具体的には、セクシュアルハラスメントが、男女の認識の違いにより生じている面があることを考慮すると、被害を受けた労働者が女性である場合には「平均的な女性労働者の感じ方」を基準とし、被害を受けた労働者が男性である場合には「平均的な男性労働者の感じ方」を基準とすることが適当であること。

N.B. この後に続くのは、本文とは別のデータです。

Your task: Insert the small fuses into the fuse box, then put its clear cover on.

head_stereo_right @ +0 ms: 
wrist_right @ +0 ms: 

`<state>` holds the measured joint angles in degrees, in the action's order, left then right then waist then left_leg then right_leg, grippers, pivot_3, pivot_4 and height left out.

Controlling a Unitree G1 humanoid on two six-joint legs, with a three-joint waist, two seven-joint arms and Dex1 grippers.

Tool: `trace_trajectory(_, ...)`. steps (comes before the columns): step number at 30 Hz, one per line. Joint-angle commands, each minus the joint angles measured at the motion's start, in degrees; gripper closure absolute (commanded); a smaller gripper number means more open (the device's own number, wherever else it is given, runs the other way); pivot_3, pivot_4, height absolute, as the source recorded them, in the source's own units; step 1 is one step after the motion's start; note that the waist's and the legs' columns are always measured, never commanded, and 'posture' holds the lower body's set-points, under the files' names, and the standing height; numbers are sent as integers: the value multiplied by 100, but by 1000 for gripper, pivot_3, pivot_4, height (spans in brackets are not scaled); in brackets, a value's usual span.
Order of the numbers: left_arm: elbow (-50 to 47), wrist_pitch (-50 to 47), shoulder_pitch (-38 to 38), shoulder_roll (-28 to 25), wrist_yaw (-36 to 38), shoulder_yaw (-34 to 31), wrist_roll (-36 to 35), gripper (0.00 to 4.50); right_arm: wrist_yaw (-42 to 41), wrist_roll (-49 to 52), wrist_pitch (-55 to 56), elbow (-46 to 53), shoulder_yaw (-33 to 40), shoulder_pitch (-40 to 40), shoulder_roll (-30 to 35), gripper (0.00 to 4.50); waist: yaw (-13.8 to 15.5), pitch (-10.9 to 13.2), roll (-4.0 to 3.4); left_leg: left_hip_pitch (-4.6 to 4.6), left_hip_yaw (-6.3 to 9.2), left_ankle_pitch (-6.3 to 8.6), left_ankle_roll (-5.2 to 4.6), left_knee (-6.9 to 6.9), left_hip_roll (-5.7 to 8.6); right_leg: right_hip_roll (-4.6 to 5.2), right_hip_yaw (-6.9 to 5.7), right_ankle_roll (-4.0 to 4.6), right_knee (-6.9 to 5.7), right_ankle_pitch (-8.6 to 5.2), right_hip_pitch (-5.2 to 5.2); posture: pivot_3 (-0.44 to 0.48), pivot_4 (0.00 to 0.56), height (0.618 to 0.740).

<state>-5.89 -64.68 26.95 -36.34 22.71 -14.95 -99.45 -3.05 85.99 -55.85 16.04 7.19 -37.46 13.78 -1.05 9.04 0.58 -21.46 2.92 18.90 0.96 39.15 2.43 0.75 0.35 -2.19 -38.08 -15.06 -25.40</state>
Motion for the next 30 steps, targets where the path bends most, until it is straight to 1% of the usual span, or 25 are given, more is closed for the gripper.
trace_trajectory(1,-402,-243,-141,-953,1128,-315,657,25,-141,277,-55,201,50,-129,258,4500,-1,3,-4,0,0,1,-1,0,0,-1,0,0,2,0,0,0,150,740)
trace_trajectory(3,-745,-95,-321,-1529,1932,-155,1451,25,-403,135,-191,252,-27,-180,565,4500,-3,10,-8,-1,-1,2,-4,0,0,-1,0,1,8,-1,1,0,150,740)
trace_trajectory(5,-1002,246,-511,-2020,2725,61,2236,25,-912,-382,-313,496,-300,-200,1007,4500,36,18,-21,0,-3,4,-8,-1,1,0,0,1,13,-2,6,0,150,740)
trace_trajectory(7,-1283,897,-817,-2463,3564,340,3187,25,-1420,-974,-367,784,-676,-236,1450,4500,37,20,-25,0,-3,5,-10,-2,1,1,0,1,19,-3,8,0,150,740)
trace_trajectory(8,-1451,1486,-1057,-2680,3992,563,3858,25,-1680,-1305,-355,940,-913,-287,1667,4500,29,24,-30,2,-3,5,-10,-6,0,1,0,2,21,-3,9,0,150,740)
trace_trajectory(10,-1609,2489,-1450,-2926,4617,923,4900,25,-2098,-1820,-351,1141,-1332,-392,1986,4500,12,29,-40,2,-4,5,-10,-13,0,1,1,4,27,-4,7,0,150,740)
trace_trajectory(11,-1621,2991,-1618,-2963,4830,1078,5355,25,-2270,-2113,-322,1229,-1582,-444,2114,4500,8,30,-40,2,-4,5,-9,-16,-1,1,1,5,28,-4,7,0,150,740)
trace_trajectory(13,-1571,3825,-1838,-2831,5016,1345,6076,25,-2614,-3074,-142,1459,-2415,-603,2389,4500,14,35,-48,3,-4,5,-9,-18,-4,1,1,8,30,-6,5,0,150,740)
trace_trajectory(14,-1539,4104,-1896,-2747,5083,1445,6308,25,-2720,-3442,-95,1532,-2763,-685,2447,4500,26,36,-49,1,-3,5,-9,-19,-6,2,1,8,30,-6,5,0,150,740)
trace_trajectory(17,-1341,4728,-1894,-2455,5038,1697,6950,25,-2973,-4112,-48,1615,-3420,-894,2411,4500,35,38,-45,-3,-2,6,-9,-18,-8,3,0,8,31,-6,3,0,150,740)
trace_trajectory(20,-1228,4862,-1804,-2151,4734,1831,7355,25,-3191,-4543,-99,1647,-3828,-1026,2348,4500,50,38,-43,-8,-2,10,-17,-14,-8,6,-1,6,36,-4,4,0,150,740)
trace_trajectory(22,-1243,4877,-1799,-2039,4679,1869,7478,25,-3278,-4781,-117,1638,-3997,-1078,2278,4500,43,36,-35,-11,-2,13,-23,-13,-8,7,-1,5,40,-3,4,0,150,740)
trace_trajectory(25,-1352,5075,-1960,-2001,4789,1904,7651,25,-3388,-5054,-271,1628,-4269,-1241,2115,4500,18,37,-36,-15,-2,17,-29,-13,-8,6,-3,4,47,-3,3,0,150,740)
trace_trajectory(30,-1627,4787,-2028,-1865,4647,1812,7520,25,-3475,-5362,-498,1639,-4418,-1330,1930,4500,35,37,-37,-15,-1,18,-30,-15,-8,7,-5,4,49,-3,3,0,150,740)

ただし、労働者が明確に意に反することを示しているにもかかわらず、さらに行われる性的言動は職場におけるセクシュアルハラスメントと解され得るものであること。

 

要するに、意に反する身体的接触によって強い精神的苦痛を被る場合には、例えそれが1回であったとしても就業環境が害されていることとなります。反対に継続性が要件となるものであっても、「明確に抗議しているにもかかわらず放置された状態」または「心身に重大な影響を受けていることが明らかな場合」には、就業環境が害されていると判断されるのです。

 

過去の判例においては、以下のようなケースがセクハラと認定されています。

 

●執拗にデートに誘う

●業務を理由に個人面談を行い交際を迫る

●業務出張を命じ同行し「同じ部屋に泊まろう」と強要する

●「結婚しろ」「結婚しなくていいから子どもを産め」などの発言をする

●スリーサイズを聞く・妊娠中の女性社員に対し「腹ぼて」「胸が大きくなった」等の発言をする

 

また、職場におけるセクシュアルハラスメントの防止効果を高めるためには、発生の原因や背景についてスタッフの理解を深めることが重要です。またそこには性別役割分担意識に基づく言動もあると考えられ、こうした言動をなくしていくことが重要です。

 

クリニックにおいては、スタッフの意識啓発など周知徹底を図るとともに、普段から就業環境に対するチェックを行い、未然の防止対策をじゅうぶん講じるようにすべきです。